Richard Tuttle: Separation - Art Collector

Richard Tuttle, True Values In Korea, 2014. plywood, paint, pencil, staples, plastic film, coloured cotton, fabric, nails, 5 elements, each 17.5 x 12 x 2 cm. Courtesy: the artist and Modern Art, London

By Emma Capps

Currently on show at Modern Art gallery in Clerkenwell is a solo exhibition of recent work by American post-minimalist Richard Tuttle.

Set across three rooms,
Separation begins with a series of small¬ scale arrangements, each of which comprising a precise formation of seemingly random elements – fabric, thread, and roughly painted synthetic batting are affixed to boards of white styrofoam by sharply placed bamboo skewers. At first, the works appear as somewhat compulsive accumulations of unlikely materials, but after a short time spent in their presence, their underlying pattern of organisation becomes apparent. The elements of each piece are actually remarkably consistent; beginning with the recurring use of roughly ¬rectangular strips of pink fabric, which have been taped simply to each board, emphasizing and clarifying the other material elements, like an underline, or a caption.

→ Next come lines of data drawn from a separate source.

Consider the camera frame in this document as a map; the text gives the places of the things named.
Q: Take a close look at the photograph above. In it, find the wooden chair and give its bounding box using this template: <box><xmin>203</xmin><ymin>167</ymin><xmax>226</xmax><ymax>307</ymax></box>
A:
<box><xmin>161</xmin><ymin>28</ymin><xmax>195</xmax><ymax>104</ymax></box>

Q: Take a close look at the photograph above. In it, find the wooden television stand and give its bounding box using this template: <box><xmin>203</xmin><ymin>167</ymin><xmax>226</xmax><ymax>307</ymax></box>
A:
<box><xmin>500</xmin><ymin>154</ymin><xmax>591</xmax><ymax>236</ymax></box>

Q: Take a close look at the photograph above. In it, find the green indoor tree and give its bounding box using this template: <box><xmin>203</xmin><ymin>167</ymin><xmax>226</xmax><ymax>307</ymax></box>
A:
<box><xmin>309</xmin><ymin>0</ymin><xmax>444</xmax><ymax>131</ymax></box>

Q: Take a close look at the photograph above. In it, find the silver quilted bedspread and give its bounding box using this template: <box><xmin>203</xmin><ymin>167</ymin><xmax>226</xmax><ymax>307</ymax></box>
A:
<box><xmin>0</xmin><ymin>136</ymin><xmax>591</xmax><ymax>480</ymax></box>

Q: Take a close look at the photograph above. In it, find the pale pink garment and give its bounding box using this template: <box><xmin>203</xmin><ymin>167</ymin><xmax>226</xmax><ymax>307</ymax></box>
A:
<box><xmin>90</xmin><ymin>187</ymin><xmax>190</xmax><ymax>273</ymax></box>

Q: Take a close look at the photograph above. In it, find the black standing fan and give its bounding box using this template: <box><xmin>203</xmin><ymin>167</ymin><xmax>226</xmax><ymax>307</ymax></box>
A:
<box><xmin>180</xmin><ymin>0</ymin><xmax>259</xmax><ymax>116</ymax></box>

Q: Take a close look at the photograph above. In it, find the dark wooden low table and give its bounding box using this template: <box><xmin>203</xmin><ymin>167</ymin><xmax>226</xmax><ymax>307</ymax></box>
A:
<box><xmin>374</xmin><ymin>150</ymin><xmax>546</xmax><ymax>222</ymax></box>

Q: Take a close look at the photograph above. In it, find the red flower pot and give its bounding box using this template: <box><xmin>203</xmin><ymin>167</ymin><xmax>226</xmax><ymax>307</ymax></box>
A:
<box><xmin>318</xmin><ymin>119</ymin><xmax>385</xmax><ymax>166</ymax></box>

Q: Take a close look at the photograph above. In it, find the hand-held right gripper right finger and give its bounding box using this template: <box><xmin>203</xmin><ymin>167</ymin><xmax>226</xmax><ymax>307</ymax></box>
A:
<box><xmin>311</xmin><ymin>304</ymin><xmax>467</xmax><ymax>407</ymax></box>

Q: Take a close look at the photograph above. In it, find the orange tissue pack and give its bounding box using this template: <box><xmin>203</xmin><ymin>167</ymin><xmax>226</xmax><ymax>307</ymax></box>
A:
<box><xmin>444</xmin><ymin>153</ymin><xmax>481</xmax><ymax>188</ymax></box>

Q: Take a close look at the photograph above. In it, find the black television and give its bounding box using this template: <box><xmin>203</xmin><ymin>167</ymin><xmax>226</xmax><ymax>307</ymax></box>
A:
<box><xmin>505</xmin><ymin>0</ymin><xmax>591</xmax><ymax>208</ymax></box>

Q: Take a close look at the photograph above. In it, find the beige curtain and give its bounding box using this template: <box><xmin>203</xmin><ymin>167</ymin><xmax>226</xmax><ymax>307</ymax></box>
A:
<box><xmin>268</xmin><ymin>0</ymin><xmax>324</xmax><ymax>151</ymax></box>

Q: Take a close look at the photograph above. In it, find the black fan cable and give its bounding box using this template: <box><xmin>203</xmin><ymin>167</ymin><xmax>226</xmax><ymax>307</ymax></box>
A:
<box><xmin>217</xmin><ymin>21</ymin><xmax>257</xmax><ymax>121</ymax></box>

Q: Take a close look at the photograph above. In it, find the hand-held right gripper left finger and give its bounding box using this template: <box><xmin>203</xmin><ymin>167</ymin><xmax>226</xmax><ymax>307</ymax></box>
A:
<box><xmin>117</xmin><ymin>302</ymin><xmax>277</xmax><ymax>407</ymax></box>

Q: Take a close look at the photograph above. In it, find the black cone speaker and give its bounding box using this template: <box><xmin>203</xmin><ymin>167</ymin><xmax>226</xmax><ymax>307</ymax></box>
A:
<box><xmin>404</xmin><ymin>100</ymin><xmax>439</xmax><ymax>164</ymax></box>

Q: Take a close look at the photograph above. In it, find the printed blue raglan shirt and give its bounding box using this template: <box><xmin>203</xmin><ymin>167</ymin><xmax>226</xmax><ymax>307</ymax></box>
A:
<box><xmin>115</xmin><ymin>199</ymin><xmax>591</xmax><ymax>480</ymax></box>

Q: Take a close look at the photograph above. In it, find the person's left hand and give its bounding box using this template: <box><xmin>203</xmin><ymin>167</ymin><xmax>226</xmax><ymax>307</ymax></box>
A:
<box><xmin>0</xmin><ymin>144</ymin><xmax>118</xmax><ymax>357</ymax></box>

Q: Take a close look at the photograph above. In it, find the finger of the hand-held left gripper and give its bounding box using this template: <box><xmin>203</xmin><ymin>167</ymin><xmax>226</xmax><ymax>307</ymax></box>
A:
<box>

The second room provides a space for a series of larger sculptures that similarly cling (somehow convincingly) to their own, bewildering schema. Composed of geometrically configured wood panels, each structure is draped with synthetic fabrics and bedecked with mesh, wool, yarn, plastic and ply. The group lean gently against painted canvas wall hangings, which provide a consistent background for their indeterminate presence. Whilst arrangements like these could seem fidgety, these works are instead bound by their own elusive syntax, which imbues them with an orderly sense of calm.

In addition this current show in London, Tuttle’s work is also the subject of three concurrent solo exhibitions currently showing at Pulitzer Art Foundation (St Louis, USA), the Fabric Workshop and Museum (Philadelphia, USA), and Kunstmuseum Winterhur (Switzerland).